* [Work to complete]
Your task is to retype the lines from the opening of the material through the line that includes "Picture: 373 x". Do not copy the pictures.

+ + +

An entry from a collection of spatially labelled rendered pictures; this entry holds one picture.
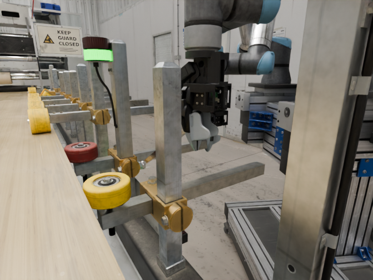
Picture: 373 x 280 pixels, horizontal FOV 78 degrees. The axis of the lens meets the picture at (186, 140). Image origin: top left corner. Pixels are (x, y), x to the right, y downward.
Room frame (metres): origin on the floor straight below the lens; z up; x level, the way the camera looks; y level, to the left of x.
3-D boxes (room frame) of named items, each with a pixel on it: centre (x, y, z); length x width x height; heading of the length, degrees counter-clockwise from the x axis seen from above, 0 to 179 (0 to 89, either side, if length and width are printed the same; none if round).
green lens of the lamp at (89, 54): (0.58, 0.21, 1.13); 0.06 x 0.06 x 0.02
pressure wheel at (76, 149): (0.58, 0.28, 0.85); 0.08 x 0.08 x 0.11
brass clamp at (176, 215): (0.42, 0.05, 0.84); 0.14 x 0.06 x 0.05; 33
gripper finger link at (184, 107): (0.49, -0.01, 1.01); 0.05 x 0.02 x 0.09; 143
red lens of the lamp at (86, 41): (0.58, 0.21, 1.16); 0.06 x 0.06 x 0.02
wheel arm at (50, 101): (1.30, 0.55, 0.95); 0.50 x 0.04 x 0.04; 123
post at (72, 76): (1.23, 0.58, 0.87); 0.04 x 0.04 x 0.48; 33
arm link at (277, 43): (1.29, -0.47, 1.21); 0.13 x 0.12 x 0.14; 62
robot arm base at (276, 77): (1.29, -0.48, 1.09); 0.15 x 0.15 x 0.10
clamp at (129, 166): (0.62, 0.18, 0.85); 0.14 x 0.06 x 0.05; 33
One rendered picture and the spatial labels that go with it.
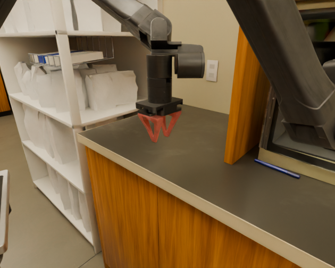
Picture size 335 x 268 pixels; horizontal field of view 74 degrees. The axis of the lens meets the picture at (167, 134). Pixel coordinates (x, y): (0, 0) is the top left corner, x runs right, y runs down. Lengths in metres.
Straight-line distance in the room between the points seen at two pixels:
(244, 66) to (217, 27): 0.67
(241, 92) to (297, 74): 0.37
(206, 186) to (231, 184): 0.07
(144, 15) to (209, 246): 0.64
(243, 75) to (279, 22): 0.38
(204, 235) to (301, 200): 0.28
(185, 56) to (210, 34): 0.84
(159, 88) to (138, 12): 0.17
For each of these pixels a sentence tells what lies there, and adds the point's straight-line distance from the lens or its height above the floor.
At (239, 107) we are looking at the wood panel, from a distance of 0.70.
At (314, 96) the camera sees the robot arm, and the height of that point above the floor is 1.25.
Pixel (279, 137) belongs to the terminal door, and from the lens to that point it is 0.76.
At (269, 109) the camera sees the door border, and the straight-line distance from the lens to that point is 0.75.
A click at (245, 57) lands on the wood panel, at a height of 1.28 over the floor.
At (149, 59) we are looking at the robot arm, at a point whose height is 1.28.
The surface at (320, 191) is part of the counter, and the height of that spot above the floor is 0.94.
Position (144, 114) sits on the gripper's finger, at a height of 1.16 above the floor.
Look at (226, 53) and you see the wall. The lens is 1.29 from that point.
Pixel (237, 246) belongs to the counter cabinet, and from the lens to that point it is 0.68.
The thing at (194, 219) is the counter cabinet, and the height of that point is 0.82.
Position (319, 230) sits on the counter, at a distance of 0.62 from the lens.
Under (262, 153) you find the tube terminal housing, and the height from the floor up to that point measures 0.97.
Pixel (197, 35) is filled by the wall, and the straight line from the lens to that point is 1.38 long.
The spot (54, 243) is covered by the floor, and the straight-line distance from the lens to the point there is 1.92.
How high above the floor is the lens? 1.32
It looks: 23 degrees down
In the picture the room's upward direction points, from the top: straight up
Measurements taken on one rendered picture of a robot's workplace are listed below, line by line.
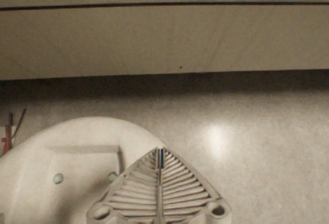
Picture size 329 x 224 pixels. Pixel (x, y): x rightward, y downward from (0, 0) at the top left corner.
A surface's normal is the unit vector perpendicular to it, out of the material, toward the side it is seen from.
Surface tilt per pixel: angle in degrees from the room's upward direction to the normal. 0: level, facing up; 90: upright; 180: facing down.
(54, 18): 90
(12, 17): 90
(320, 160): 0
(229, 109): 0
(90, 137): 1
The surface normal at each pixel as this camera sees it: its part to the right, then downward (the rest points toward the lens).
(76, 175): 0.02, -0.33

+ + +

* [Expected answer]
An entry from a collection of spatially labelled rendered pictures; this entry holds one picture.
Picture: 373 x 280 pixels, horizontal FOV 78 degrees. The axis of the lens meets the picture at (186, 140). Image origin: top left corner. Pixels are (x, y), x to the right, y downward.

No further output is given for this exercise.